Mehrican Gidal: “Peygamber Efendimiz (asm) bazı durumlarda yalana izin veriyor. Risale-i Nur'da ise bazı alimlerin muvakkat olarak fetva verdiği yazıyor. ‘Bu zamanda o fetva yok, muayyen haddi yok’ deniliyor. Oysa hadisin hükmü her zaman için geçerli olması gerekmiyor mu?”
Tevriye Usulü
Yalan söylemek büyük günahlardandır. Fakat bazı durumlarda, bazı hayırlar söz konusu olunca, tevriyeli ifâdeler kullanmaya ruhsat vardır. Bu yalana benzer, ama yalan değildir.

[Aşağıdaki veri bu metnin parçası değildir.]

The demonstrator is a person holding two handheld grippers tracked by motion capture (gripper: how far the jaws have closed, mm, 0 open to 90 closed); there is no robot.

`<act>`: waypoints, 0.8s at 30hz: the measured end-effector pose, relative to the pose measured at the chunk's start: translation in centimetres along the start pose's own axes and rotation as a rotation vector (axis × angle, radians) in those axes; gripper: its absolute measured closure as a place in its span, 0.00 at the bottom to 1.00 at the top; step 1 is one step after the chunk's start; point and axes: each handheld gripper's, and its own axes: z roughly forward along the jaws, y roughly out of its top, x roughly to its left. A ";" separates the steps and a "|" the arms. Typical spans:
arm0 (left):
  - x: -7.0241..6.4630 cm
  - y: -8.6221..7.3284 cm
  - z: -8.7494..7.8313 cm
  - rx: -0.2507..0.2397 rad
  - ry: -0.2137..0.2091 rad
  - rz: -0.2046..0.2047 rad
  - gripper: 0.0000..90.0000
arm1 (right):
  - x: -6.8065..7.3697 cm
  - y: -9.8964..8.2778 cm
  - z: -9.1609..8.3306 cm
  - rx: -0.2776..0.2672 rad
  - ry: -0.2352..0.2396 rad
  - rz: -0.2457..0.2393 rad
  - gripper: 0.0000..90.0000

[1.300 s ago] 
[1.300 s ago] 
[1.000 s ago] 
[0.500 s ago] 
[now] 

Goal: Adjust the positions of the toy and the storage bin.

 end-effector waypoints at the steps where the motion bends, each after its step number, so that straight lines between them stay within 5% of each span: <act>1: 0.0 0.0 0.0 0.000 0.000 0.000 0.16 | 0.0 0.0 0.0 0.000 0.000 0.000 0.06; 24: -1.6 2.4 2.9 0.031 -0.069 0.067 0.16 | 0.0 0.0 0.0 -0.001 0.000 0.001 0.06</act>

Resûl-i Ekrem Efendimiz (asm) şöyle buyurmuştur: “Halk arasını düzelten ve bunun için hayır kastıyla söz ulaştıran veya hayır için söyleyen, yalancı değildir.”1 Bu hadîsin devamı mahiyetinde Müslim, Ümmü Gülsüm’den (ra) şu ziyâdeyi rivâyet eder:
“İnsanların ileri geri konuşmalarından yalnız şu üç şeyin dışında yalana ruhsat verildiğini işitmedim. Bunlar: 1-Harp esnasında düşmana karşı, 2-Halk arasını ıslah için, 3-Karı-koca arasında aile dirlik ve düzenliği için.”2
Mutlak yalana cevaz verilmediğinden; mümkünse ruhsat verilen hususlarda da “tevriye” usulünü aşmamak gerekir. Tevriye, edebiyatta, birkaç manası olan bir kelimenin en uzak manasını kast etmek demektir. Bu sanatı kullanmak suretiyle meselâ insanlar arasını ıslah etmek veya harp esnasında düşmanı oyalamak, ya da herhangi bir hayır gözetmek mümkünken, düpedüz yalan söylemek câiz değildir.
Barış İçin
Meselâ iki kişinin arasını düzeltmek veya barıştırmak için; birine gidip, “O sana dâima duâ ediyor.” Dense ve bununla ötekinin, “Ya Rab, bütün Müslümanları afv ü mağfiret eyle!” dediği kast olunsa; tevriye sanatı açısından yalan söylenmiş olmaz.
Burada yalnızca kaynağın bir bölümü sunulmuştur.